On 4 August 2011, the General Secretary of STU, Edwin Lye Teck Hee, made a statement in response to media queries, calling the policy revision as "regressive", "unfair" and "inequitable" to teachers. The Union had also submitted feedback to the Public Service Division and MOE. He further added, "With the current tight labour market and the experience gap in the schools, experienced teachers are undeniably an essential part of the education landscape and should naturally command a premium. There is a case for making a special consideration for our re-employed experienced teachers to be given their last drawn pay or a salary closer to the last drawn amount."

On 8 August 2011, MOE clarified that the pay cuts will be commensurate with the teachers' lighter workload as compared to that of the permanent teachers.

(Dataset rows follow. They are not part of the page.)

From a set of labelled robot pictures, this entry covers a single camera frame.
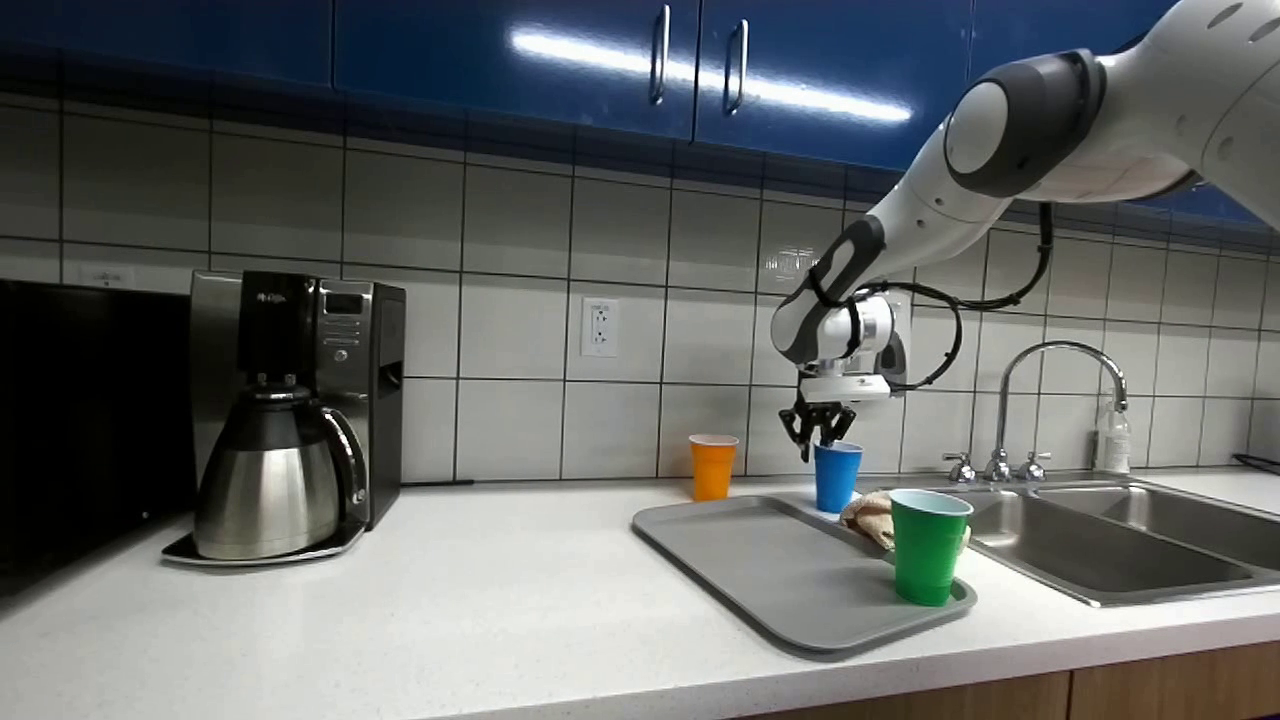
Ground blue plastic cup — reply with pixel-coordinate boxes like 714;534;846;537
815;444;864;514

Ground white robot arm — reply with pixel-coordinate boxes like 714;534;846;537
774;0;1280;451

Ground green plastic cup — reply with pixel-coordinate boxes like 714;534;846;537
889;489;972;606

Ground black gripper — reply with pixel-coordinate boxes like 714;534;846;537
779;396;855;466

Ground grey plastic tray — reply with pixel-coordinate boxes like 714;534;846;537
632;495;976;659

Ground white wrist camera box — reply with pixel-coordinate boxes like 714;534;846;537
798;371;894;410

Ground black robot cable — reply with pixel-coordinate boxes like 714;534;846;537
852;197;1059;402

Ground black microwave oven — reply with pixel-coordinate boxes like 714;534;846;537
0;279;198;595

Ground black steel coffee maker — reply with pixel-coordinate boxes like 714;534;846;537
165;271;403;568

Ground white wall outlet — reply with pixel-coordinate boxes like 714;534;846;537
579;298;622;357

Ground orange plastic cup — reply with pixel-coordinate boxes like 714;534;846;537
687;434;741;501

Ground wooden lower cabinets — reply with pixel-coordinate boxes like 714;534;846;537
753;644;1280;720

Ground blue upper cabinets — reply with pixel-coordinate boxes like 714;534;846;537
0;0;1280;245

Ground chrome kitchen faucet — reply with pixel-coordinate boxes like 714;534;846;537
944;339;1134;486

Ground stainless steel double sink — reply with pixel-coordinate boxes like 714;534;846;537
955;480;1280;610

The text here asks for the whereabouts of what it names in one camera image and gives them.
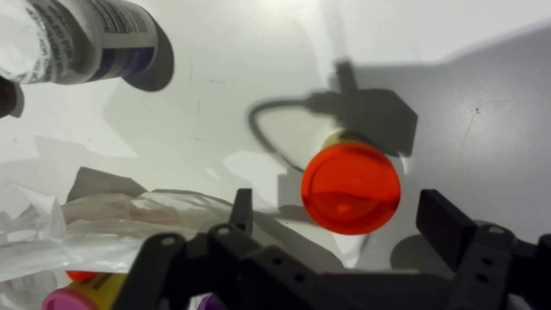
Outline small orange lid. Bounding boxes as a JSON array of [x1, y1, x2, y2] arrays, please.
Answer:
[[65, 270, 98, 282]]

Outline white pill bottle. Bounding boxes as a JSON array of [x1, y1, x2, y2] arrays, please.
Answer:
[[0, 0, 160, 84]]

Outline purple play-doh tub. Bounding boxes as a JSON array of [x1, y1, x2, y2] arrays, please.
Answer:
[[191, 292, 227, 310]]

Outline orange lid play-doh tub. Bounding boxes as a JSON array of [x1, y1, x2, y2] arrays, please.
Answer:
[[300, 128, 401, 235]]

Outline pink lid play-doh tub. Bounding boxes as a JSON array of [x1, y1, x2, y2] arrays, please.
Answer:
[[41, 273, 126, 310]]

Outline white plastic bag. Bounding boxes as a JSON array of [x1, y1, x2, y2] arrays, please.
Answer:
[[0, 168, 231, 310]]

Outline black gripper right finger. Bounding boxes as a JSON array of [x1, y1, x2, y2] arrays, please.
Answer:
[[417, 189, 477, 270]]

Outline brown plush toy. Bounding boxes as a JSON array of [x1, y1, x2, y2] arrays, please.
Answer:
[[0, 77, 21, 118]]

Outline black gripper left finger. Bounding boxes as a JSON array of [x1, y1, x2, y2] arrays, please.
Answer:
[[229, 187, 253, 233]]

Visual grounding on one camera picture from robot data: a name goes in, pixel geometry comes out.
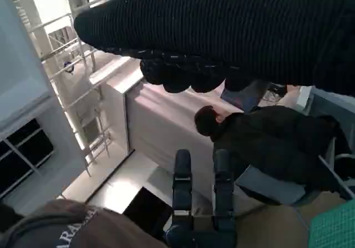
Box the black left hand blue tape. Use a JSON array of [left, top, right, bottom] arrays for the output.
[[163, 149, 240, 248]]

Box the black knitted gloved right hand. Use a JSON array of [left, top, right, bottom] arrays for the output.
[[73, 0, 355, 98]]

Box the black flat panel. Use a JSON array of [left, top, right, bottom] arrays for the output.
[[123, 186, 173, 239]]

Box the grey blue seat chair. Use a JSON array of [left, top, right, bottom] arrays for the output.
[[235, 152, 355, 212]]

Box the tall white cabinet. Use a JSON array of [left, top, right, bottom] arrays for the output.
[[88, 56, 145, 157]]

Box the person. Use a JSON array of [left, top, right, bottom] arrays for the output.
[[194, 105, 353, 204], [0, 199, 167, 248]]

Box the grey white desk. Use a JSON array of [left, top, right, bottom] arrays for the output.
[[295, 85, 355, 201]]

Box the black shelf unit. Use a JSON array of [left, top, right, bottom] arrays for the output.
[[0, 117, 55, 199]]

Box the green cutting mat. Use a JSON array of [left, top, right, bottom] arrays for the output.
[[307, 198, 355, 248]]

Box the metal pipe frame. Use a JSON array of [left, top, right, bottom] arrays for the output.
[[27, 0, 117, 176]]

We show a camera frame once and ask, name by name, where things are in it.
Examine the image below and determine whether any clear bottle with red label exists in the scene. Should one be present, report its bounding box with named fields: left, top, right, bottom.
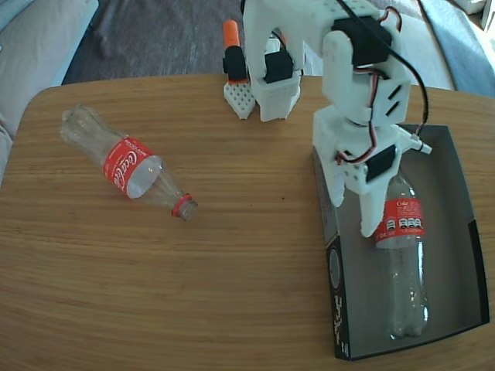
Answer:
left=60, top=102, right=199, bottom=223
left=373, top=169, right=429, bottom=341

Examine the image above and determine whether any grey cardboard box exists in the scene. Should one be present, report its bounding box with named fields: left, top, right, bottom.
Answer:
left=311, top=122, right=491, bottom=362

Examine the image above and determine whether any blue grey blanket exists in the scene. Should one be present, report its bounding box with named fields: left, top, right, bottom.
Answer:
left=419, top=0, right=495, bottom=97

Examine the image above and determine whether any dark grey rug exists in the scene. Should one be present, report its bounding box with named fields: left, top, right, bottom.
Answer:
left=61, top=0, right=425, bottom=87

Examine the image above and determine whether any light grey sofa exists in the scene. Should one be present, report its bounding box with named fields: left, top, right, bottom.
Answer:
left=0, top=0, right=100, bottom=185

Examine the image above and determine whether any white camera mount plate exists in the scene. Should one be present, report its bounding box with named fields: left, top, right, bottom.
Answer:
left=397, top=129, right=433, bottom=155

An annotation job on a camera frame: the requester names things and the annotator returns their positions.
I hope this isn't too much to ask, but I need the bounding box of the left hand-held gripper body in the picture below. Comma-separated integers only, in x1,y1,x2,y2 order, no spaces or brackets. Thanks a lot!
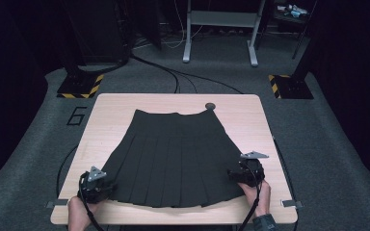
77,166,116,204

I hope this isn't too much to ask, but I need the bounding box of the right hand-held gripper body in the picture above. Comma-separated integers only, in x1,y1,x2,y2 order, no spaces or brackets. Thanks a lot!
237,150,270,189

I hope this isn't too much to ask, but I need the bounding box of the black pleated skirt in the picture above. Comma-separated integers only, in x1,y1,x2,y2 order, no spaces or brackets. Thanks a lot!
100,109,246,209

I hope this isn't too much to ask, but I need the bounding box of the person's right hand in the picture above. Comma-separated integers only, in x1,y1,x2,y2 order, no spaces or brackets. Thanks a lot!
238,180,272,218

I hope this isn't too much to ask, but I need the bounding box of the person's left hand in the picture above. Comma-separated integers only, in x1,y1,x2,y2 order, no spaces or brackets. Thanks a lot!
67,195,101,231

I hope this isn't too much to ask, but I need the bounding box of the grey tape tab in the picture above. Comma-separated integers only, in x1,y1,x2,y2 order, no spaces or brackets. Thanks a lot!
46,198,69,209
280,199,304,209

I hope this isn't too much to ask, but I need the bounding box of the black striped-edge stand base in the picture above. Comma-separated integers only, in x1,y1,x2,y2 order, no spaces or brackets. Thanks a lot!
268,74,315,100
56,74,105,99

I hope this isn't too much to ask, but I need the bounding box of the black equipment cabinet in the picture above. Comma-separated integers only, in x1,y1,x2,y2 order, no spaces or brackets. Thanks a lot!
61,0,133,66

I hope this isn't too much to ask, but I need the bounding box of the dark shelf with clutter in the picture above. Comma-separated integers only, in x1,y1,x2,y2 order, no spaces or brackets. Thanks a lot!
271,0,317,61

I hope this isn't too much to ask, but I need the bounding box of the thin black floor cable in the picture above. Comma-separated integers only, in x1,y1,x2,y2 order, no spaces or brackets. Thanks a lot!
55,144,79,197

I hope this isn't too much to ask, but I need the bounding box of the thick black floor cable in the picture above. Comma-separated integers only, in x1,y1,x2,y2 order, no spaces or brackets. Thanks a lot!
130,53,245,95

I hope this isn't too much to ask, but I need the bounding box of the grey metal desk frame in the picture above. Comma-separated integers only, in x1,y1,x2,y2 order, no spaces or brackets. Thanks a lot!
182,0,267,67

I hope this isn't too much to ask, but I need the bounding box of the white floor cable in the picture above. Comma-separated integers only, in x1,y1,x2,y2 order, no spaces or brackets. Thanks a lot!
160,0,204,50

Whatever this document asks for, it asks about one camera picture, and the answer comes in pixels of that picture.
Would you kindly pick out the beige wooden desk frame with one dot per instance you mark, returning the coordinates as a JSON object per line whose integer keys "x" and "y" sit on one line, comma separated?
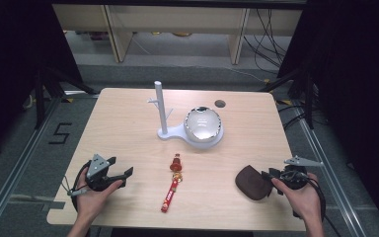
{"x": 121, "y": 36}

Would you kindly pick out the black metal stand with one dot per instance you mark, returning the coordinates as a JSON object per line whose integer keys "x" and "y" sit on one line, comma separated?
{"x": 40, "y": 98}
{"x": 308, "y": 98}

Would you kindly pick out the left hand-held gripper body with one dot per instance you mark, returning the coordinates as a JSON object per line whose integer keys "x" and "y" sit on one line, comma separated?
{"x": 96, "y": 166}

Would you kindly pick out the dark curtain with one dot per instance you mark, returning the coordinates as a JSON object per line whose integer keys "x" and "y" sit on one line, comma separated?
{"x": 16, "y": 59}
{"x": 358, "y": 82}

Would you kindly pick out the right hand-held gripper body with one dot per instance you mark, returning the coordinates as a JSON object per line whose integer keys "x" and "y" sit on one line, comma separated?
{"x": 294, "y": 173}

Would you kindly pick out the person's right hand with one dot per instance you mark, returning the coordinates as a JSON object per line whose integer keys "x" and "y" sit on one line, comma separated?
{"x": 304, "y": 200}

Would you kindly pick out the aluminium floor rail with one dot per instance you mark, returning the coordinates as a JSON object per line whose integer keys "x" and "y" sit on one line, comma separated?
{"x": 19, "y": 161}
{"x": 329, "y": 177}

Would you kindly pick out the dark round table grommet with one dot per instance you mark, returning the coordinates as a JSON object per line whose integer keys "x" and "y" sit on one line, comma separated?
{"x": 220, "y": 103}

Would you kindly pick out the person's left hand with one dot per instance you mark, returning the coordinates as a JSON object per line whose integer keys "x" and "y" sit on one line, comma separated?
{"x": 90, "y": 202}

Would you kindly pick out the white stand with post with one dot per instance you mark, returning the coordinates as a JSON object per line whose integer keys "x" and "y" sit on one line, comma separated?
{"x": 162, "y": 112}

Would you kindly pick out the brown pouch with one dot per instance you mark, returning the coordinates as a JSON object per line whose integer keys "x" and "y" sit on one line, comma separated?
{"x": 251, "y": 182}

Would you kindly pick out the shiny silver bowl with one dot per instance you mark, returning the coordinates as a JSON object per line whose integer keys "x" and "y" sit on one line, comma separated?
{"x": 203, "y": 124}

Teachers who held middle management positions will receive up to 30 per cent pay cut as they will no longer be holding managerial responsibilities upon re-employment. Most teachers, who were not holding on to middle management positions, will see a reduction of about 18 per cent of their salaries upon re-employment. The move to reduce the salaries of re-employed teachers was part of the alignment of MOE's re-employment practices with the other public sector employees.

On 11 August 2011, MOE and the Teachers' Unions issued a joint statement on their agreement to use the tripartite guidelines on re-employment when implementing the Public Service-wide terms of re-employment. MOE, with assistance from the Unions, will draw up guidelines for schools regarding the job duties and responsibilities of re-employed teachers. In this way, the basis for a teacher's job scope during re-employment and the appropriate compensation will be clearer for all parties concerned.

In July 2013, the Public Service Division announced that there shall be no pay cut for junior civil servants rehired at age 62.